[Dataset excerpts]

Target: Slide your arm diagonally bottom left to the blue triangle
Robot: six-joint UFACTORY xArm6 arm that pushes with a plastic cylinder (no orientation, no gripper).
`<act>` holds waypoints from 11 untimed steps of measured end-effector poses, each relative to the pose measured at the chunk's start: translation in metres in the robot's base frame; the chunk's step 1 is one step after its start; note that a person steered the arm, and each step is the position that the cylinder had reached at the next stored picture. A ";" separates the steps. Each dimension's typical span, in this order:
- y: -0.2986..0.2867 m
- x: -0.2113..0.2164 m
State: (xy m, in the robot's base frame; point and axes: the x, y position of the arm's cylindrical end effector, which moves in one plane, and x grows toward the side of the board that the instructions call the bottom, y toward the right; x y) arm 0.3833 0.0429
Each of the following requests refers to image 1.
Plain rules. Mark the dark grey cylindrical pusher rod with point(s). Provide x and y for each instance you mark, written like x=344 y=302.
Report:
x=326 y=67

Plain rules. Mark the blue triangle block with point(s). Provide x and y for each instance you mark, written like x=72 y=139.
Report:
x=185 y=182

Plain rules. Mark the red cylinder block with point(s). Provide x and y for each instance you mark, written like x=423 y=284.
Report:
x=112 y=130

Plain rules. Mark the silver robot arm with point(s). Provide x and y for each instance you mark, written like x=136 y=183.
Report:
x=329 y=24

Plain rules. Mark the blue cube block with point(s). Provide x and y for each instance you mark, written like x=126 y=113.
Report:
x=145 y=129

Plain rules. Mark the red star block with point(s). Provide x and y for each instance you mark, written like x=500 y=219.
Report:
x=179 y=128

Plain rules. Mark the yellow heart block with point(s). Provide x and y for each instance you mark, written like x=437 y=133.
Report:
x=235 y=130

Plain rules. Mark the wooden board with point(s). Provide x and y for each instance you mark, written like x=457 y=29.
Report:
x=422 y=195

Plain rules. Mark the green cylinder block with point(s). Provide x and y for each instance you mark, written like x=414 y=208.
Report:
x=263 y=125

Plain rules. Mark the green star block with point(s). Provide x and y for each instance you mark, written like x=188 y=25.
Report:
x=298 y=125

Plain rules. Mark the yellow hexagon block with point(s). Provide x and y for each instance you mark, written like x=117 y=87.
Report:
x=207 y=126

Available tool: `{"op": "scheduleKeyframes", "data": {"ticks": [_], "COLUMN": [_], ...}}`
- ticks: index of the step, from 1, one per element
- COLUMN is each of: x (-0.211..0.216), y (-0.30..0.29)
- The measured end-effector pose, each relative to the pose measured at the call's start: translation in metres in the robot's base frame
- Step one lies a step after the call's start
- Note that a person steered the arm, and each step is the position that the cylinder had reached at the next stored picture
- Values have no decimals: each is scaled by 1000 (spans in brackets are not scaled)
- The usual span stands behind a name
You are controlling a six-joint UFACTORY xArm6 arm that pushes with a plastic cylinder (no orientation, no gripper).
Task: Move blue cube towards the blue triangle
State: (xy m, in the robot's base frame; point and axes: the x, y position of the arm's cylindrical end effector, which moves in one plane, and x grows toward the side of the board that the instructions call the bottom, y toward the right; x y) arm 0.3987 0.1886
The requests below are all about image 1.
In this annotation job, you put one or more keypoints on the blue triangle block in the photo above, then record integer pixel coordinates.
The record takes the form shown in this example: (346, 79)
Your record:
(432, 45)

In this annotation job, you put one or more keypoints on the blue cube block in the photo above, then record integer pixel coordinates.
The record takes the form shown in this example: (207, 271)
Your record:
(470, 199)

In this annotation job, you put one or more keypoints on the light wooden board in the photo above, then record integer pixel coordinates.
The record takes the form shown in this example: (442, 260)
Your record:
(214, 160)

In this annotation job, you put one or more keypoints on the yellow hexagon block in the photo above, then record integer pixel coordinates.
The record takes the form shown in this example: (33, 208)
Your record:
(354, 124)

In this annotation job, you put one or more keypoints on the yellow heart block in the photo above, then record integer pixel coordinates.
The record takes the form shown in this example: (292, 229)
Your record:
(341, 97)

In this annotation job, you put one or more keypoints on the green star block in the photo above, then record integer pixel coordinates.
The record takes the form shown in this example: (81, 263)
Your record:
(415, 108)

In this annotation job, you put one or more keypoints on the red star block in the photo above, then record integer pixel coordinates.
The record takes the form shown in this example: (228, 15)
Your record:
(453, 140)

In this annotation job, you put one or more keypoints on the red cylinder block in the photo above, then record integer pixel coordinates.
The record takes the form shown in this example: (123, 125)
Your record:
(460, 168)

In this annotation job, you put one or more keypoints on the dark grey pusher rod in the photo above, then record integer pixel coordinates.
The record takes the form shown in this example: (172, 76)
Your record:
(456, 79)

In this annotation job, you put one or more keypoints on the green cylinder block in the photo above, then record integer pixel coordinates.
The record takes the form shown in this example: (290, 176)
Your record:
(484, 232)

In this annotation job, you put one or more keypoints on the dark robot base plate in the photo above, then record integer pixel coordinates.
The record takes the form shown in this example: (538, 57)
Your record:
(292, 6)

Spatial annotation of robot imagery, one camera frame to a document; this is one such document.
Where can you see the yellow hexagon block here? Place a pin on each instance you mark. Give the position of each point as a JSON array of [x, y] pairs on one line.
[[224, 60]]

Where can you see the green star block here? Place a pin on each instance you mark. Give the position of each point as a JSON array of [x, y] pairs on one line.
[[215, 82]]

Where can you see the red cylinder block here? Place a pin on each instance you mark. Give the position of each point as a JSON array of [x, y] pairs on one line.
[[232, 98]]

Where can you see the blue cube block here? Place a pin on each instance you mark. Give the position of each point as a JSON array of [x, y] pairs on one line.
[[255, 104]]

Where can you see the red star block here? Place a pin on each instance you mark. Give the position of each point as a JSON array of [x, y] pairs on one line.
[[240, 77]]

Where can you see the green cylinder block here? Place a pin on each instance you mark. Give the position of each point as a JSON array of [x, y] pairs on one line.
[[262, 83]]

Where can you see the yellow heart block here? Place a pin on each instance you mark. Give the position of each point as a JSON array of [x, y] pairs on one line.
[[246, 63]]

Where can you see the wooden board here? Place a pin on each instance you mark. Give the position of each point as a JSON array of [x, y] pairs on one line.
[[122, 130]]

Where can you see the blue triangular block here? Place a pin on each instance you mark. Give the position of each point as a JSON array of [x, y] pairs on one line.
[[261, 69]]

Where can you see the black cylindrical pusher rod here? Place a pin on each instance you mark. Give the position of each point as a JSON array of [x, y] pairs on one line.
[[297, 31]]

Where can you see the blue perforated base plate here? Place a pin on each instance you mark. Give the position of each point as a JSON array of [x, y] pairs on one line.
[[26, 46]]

[What you should do]
With every line kept whole, write out the records again exactly.

[Response area]
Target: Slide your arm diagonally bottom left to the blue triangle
Robot: six-joint UFACTORY xArm6 arm that pushes with a plastic cylinder (no orientation, no gripper).
`<act>` holds waypoints from 11 untimed steps of measured end-effector poses, each relative to the pose measured at the chunk's start: translation in metres in the robot's base frame; the chunk's step 1 is one step after its start; note that a person steered the arm, and each step is the position that the cylinder had reached at the next stored picture. A ";" separates the steps. Each dimension's typical span, in this order:
- y: -0.2986..0.2867 m
- x: -0.2113..0.2164 m
State: (xy m, in the robot's base frame; point and axes: the x, y position of the arm's cylindrical end effector, which moves in one plane, and x grows toward the side of the board that the instructions call the bottom, y toward the right; x y) arm 0.3833 0.0429
Each of the following requests refers to image 1.
Plain rules. Mark the dark grey cylindrical pusher rod with point(s). Provide x and y for each instance you mark, written like x=344 y=302.
Report:
x=326 y=67

Plain rules. Mark the blue triangle block with point(s). Provide x and y for each instance you mark, written like x=72 y=139.
Report:
x=185 y=182

Plain rules. Mark the red cylinder block with point(s). Provide x and y for each instance you mark, written like x=423 y=284.
Report:
x=112 y=130

Plain rules. Mark the silver robot arm with point(s). Provide x and y for each instance you mark, written like x=136 y=183.
Report:
x=329 y=24

Plain rules. Mark the blue cube block with point(s). Provide x and y for each instance you mark, written like x=126 y=113.
Report:
x=145 y=129

Plain rules. Mark the red star block with point(s). Provide x and y for each instance you mark, written like x=500 y=219.
Report:
x=179 y=128

Plain rules. Mark the yellow heart block with point(s). Provide x and y for each instance you mark, written like x=437 y=133.
Report:
x=235 y=130

Plain rules. Mark the wooden board with point(s). Provide x and y for each instance you mark, written like x=457 y=29.
Report:
x=422 y=195

Plain rules. Mark the green cylinder block with point(s). Provide x and y for each instance you mark, written like x=414 y=208.
Report:
x=263 y=125

Plain rules. Mark the green star block with point(s). Provide x and y for each instance you mark, written like x=188 y=25.
Report:
x=298 y=125

Plain rules. Mark the yellow hexagon block with point(s). Provide x and y for each instance you mark, written like x=117 y=87.
Report:
x=207 y=126

Available tool: `{"op": "scheduleKeyframes", "data": {"ticks": [_], "COLUMN": [_], ...}}`
- ticks: index of the step, from 1, one per element
- COLUMN is each of: x (-0.211..0.216), y (-0.30..0.29)
- The measured end-effector pose, each relative to the pose measured at the call's start: translation in metres in the robot's base frame
- Step one lies a step after the call's start
- Note that a person steered the arm, and each step is the position that the cylinder had reached at the next stored picture
- Values have no decimals: each is scaled by 1000 (spans in brackets are not scaled)
- The usual span stands behind a name
You are controlling a six-joint UFACTORY xArm6 arm that pushes with a plastic cylinder (no orientation, no gripper).
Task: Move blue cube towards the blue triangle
State: (xy m, in the robot's base frame; point and axes: the x, y position of the arm's cylindrical end effector, which moves in one plane, and x grows toward the side of the board that the instructions call the bottom, y toward the right; x y) arm 0.3987 0.1886
The requests below are all about image 1.
In this annotation job, you put one or more keypoints on the blue triangle block in the photo above, then record integer pixel coordinates.
The record takes the form shown in this example: (346, 79)
Your record:
(432, 45)

In this annotation job, you put one or more keypoints on the blue cube block in the photo above, then record integer pixel coordinates.
The record takes the form shown in this example: (207, 271)
Your record:
(470, 199)

In this annotation job, you put one or more keypoints on the light wooden board in the photo above, then record integer pixel coordinates.
The record takes the form shown in this example: (442, 260)
Your record:
(214, 160)

In this annotation job, you put one or more keypoints on the yellow hexagon block in the photo above, then record integer pixel coordinates.
The record takes the form shown in this example: (33, 208)
Your record:
(354, 124)

In this annotation job, you put one or more keypoints on the yellow heart block in the photo above, then record integer pixel coordinates.
The record takes the form shown in this example: (292, 229)
Your record:
(341, 97)

In this annotation job, you put one or more keypoints on the green star block in the photo above, then record integer pixel coordinates.
The record takes the form shown in this example: (81, 263)
Your record:
(415, 108)

In this annotation job, you put one or more keypoints on the red star block in the photo above, then record integer pixel coordinates.
The record takes the form shown in this example: (228, 15)
Your record:
(453, 140)

In this annotation job, you put one or more keypoints on the red cylinder block in the photo above, then record integer pixel coordinates.
The record takes the form shown in this example: (123, 125)
Your record:
(460, 168)

In this annotation job, you put one or more keypoints on the dark grey pusher rod in the photo above, then record integer pixel coordinates.
The record takes the form shown in this example: (172, 76)
Your record:
(456, 79)

In this annotation job, you put one or more keypoints on the green cylinder block in the photo above, then record integer pixel coordinates.
The record takes the form shown in this example: (290, 176)
Your record:
(484, 232)

In this annotation job, you put one or more keypoints on the dark robot base plate in the photo above, then record integer pixel coordinates.
The record takes the form shown in this example: (538, 57)
Your record:
(292, 6)

Spatial annotation of robot imagery, one camera frame to a document; this is one such document.
Where can you see the yellow hexagon block here? Place a pin on each instance you mark. Give the position of each point as a JSON array of [x, y] pairs on one line.
[[224, 60]]

Where can you see the green star block here? Place a pin on each instance you mark. Give the position of each point as a JSON array of [x, y] pairs on one line.
[[215, 82]]

Where can you see the red cylinder block here? Place a pin on each instance you mark. Give the position of each point as a JSON array of [x, y] pairs on one line.
[[232, 98]]

Where can you see the blue cube block here? Place a pin on each instance you mark. Give the position of each point as a JSON array of [x, y] pairs on one line.
[[255, 104]]

Where can you see the red star block here? Place a pin on each instance you mark. Give the position of each point as a JSON array of [x, y] pairs on one line.
[[240, 77]]

Where can you see the green cylinder block here? Place a pin on each instance you mark. Give the position of each point as a JSON array of [x, y] pairs on one line.
[[262, 83]]

Where can you see the yellow heart block here? Place a pin on each instance you mark. Give the position of each point as a JSON array of [x, y] pairs on one line.
[[246, 63]]

Where can you see the wooden board here? Place a pin on each instance you mark. Give the position of each point as a JSON array of [x, y] pairs on one line.
[[122, 130]]

Where can you see the blue triangular block here? Place a pin on each instance you mark. Give the position of each point as a JSON array of [x, y] pairs on one line.
[[261, 69]]

Where can you see the black cylindrical pusher rod here? Place a pin on each instance you mark. Give the position of each point as a JSON array of [x, y] pairs on one line.
[[297, 31]]

Where can you see the blue perforated base plate here? Place a pin on each instance you mark. Give the position of each point as a JSON array of [x, y] pairs on one line.
[[26, 46]]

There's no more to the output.